Stage-specific named arguments (see details).
- strict
Logical. If `TRUE` (default) any failed check throws an error. If `FALSE`, failures become warnings.
- coverage
Logical. If `TRUE`, run the expensive flowpath-in-catchment coverage check (aggregated and ngen stages only). Default `FALSE`.
- coverage_min
Minimum fraction of a flowpath that must lie inside its assigned catchment. Default `0.90`.
- attr_bounds
Logical. If `TRUE`, append a per-attribute physical-range plausibility pass over the `divides` and `flowpaths` layers (see [hf_check_attr_bounds()]). Soft/warn-only and off by default, so it never changes the returned `ok` for existing callers until enabled. Absent attribute columns are skipped.
- domain
Domain code (`"CONUS"`, `"AK"`, `"HI"`, `"PRVI"`) selecting the `lat`/`lon` bounds for the attribute pass; `NULL` skips lat/lon.
- attr_trust_caveated
Logical. Include attribute bounds flagged in the `caveat` column of the bounds table (default `FALSE`).
Value
Invisibly a list with `ok` (logical), `stage`, and `checks` (named list of per-check results).
Details
Expected arguments per stage:
- `stage = "refactored"`: `refactored` (sf, split NHD flowlines), `reconciled` (sf, collapsed-and-reconciled lines with integer `ID`). - `stage = "reconciled"`: `reconciled` (sf), `divides` (sf of reconciled divides). - `stage = "aggregated"`: `flowpaths` (sf), `divides` (sf), `network` (data.frame, optional). - `stage = "ngen"`: `flowpaths` (sf with `fp-` IDs), `divides` (sf with `cat-` IDs), and optionally `nexus` (data.frame with `nexus_id` / `nexus_toid`, enabling the `fp -> nexus -> fp` DAG check), `flowlines` and/or `network` (a data.frame carrying the `So` channel-slope routing attribute), and `lakes` (sf with a `lake_id` column and waterbody polygons).
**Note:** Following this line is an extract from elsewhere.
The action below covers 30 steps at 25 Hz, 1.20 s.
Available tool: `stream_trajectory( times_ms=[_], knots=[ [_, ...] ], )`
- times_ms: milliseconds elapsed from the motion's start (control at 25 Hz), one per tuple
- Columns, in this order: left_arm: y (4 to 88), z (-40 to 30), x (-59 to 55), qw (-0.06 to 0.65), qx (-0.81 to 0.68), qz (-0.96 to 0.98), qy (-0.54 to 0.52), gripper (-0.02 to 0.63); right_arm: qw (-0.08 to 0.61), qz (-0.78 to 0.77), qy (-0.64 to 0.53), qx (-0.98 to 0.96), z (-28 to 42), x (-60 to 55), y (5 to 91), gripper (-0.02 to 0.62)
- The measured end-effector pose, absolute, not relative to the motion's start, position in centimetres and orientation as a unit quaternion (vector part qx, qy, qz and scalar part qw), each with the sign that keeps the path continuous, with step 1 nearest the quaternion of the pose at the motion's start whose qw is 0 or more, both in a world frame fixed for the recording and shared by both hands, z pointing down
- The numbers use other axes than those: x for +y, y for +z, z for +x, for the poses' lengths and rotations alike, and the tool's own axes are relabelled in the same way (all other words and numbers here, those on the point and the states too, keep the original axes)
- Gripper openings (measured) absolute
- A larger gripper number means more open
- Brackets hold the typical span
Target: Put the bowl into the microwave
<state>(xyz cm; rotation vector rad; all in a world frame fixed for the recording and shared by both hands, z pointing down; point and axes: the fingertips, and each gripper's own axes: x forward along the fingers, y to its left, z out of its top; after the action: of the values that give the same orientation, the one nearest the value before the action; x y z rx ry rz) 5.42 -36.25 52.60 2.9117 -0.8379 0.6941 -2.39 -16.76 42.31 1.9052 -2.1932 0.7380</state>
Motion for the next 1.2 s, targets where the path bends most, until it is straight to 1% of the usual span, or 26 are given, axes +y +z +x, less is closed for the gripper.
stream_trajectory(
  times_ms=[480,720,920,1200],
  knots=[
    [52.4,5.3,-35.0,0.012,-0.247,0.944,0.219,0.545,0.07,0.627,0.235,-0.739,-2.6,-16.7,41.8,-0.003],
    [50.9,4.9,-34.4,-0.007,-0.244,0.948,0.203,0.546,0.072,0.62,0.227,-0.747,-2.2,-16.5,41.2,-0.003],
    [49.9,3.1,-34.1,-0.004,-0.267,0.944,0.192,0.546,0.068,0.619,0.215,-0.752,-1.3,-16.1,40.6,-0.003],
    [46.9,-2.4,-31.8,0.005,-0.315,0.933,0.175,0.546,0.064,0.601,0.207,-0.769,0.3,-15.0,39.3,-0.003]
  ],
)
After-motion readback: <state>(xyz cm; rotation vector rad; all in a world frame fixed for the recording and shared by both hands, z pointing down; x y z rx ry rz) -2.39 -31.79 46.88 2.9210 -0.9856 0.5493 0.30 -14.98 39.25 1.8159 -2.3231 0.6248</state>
When the relevant columns are present, the ngen stage adds: `slope_valid` and `So_valid` (channel `slope` / `So` must be strictly positive everywhere they appear, since routing requires it; an all-`NA` column reports as info rather than failing), and `lake_spatial_consistent` (every flowpath stamped with a `lake_id` must lie within ~one lake-extent, 1 km floor, of that lake – catching `wbareacomi` VAA mis-indexing without demanding exact geometry overlap).